• Task: Copy out the data that comes next, character for character, and leave the images aside.

• Material provided:

*** Begin section ***

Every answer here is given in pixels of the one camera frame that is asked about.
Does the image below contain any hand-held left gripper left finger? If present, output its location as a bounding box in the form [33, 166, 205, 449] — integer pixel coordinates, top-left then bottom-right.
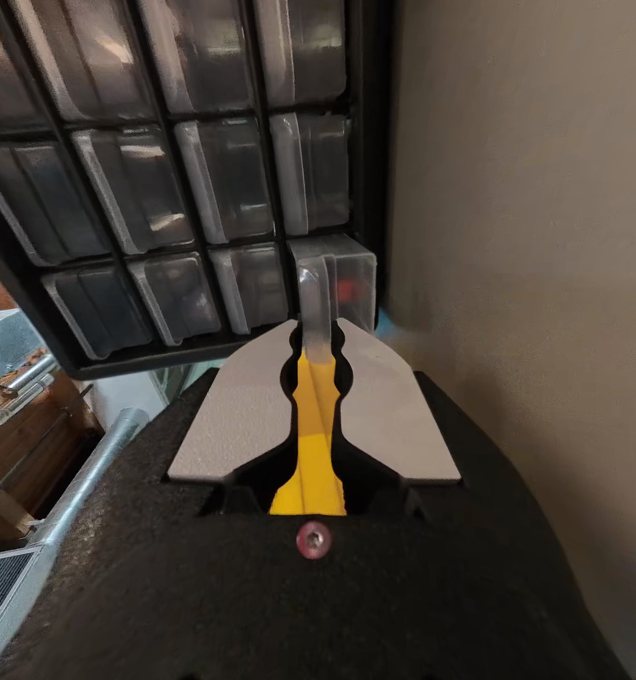
[167, 319, 301, 484]

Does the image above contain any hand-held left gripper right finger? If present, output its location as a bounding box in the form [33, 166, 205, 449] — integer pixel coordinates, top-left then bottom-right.
[332, 317, 462, 486]

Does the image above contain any yellow plastic bin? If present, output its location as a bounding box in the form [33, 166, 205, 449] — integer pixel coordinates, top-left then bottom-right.
[268, 359, 347, 516]

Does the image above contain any clear plastic drawer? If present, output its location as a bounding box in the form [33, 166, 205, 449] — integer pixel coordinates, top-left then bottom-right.
[289, 234, 379, 364]

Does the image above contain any black drawer cabinet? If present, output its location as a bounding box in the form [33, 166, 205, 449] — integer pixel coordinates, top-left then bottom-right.
[0, 0, 395, 381]

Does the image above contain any white vent unit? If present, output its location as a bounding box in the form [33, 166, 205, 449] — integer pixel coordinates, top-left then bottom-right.
[0, 544, 55, 665]

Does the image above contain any round metal duct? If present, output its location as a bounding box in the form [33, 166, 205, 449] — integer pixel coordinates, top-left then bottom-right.
[32, 407, 151, 548]

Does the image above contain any metal air duct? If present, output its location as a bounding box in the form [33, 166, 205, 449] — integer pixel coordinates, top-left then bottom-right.
[0, 308, 58, 426]

*** End section ***

• Response for this exercise:
Every answer here is given in pixels of the one camera frame that is asked about.
Does the image below contain any hand-held left gripper left finger? If present, output its location as a bounding box in the form [33, 166, 205, 449] — integer pixel coordinates, top-left then bottom-right.
[167, 319, 301, 484]

Does the image above contain any hand-held left gripper right finger? If present, output its location as a bounding box in the form [33, 166, 205, 449] — integer pixel coordinates, top-left then bottom-right.
[332, 317, 462, 486]

Does the image above contain any yellow plastic bin? If present, output its location as a bounding box in the form [33, 166, 205, 449] — integer pixel coordinates, top-left then bottom-right.
[268, 359, 347, 516]

Does the image above contain any clear plastic drawer? If present, output its location as a bounding box in the form [33, 166, 205, 449] — integer pixel coordinates, top-left then bottom-right.
[289, 234, 379, 364]

Does the image above contain any black drawer cabinet? If present, output its location as a bounding box in the form [33, 166, 205, 449] — integer pixel coordinates, top-left then bottom-right.
[0, 0, 395, 381]

Does the image above contain any white vent unit? If present, output its location as a bounding box in the form [33, 166, 205, 449] — integer pixel coordinates, top-left then bottom-right.
[0, 544, 55, 665]

Does the image above contain any round metal duct? If present, output its location as a bounding box in the form [33, 166, 205, 449] — integer pixel coordinates, top-left then bottom-right.
[32, 407, 151, 548]

Does the image above contain any metal air duct? If present, output its location as a bounding box in the form [33, 166, 205, 449] — integer pixel coordinates, top-left then bottom-right.
[0, 308, 58, 426]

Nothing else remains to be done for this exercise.